### DATASET CONTENT
--------------------
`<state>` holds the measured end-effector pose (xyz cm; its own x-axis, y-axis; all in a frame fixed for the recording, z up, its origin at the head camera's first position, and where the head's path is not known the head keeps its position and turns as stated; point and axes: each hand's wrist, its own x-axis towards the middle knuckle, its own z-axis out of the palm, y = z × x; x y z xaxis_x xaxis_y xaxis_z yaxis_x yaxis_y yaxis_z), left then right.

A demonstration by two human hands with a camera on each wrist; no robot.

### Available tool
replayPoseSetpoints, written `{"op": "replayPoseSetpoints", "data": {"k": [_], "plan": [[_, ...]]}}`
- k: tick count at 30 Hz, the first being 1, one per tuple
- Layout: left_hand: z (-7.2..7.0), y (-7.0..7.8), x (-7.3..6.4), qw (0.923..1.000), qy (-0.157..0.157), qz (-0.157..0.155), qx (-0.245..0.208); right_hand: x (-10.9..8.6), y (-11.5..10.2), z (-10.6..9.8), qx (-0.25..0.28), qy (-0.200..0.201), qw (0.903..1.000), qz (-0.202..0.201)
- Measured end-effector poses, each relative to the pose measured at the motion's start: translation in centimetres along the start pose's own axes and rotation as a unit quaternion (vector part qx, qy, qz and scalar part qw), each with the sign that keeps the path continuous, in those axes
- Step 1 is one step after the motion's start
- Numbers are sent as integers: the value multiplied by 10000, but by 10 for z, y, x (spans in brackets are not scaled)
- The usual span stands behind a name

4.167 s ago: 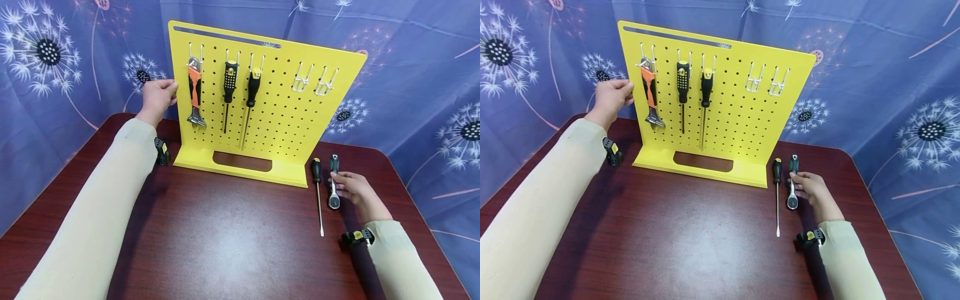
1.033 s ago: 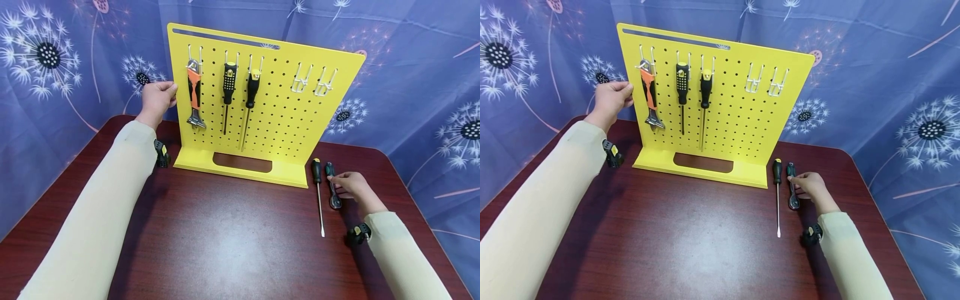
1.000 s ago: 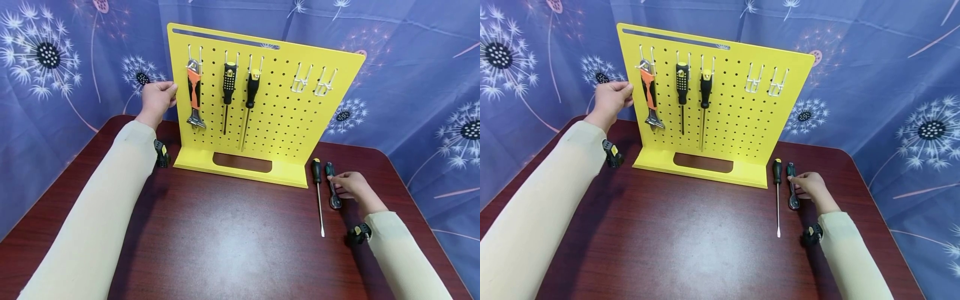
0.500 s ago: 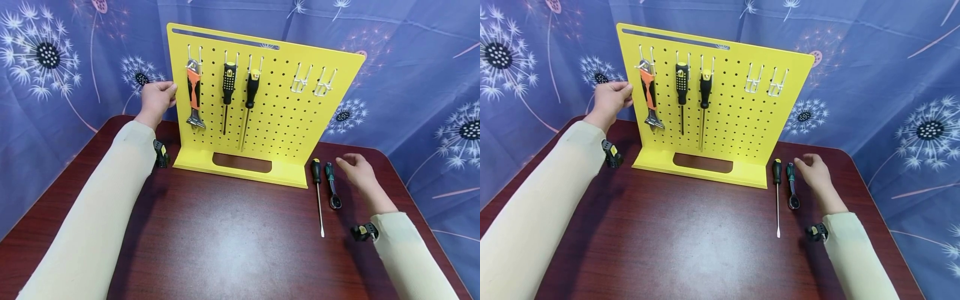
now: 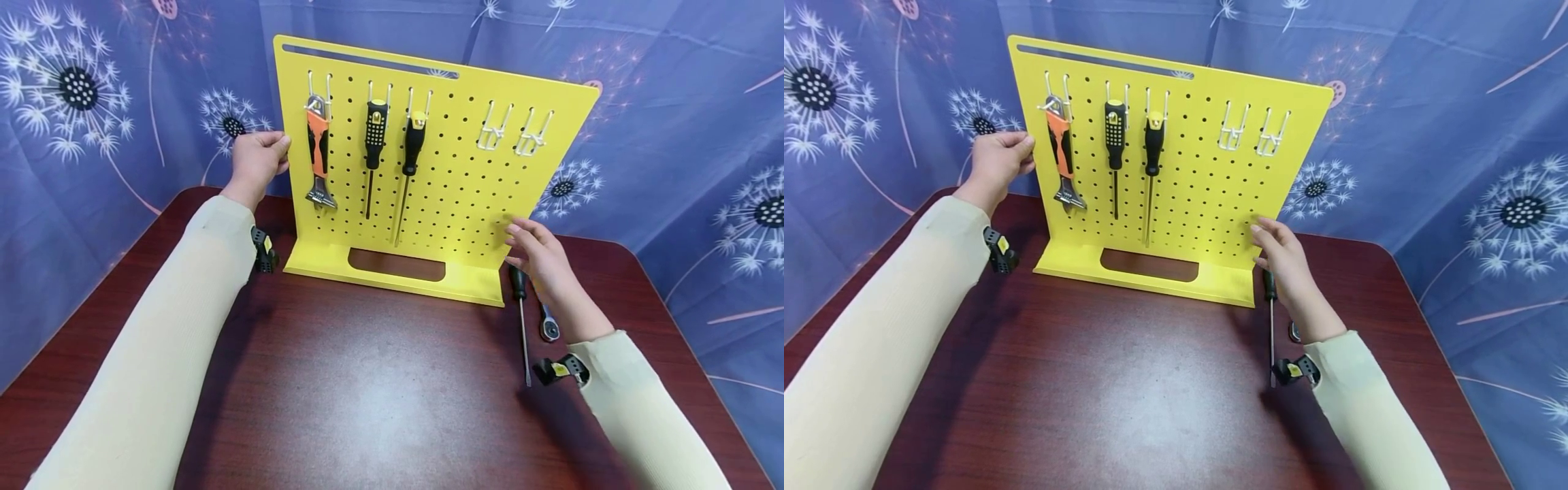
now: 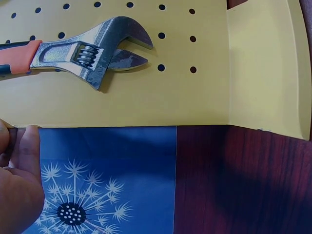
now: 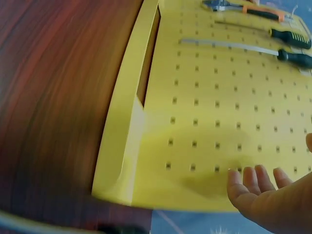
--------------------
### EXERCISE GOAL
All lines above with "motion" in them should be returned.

### ANSWER SPACE
- Measured end-effector poses, each relative to the pose measured at the motion's start: translation in centimetres along the start pose's own axes and rotation as a unit quaternion (vector part qx, qy, qz and scalar part qw), each with the sign that keeps the path continuous, in those axes
- Step 1 is one step after the motion's start

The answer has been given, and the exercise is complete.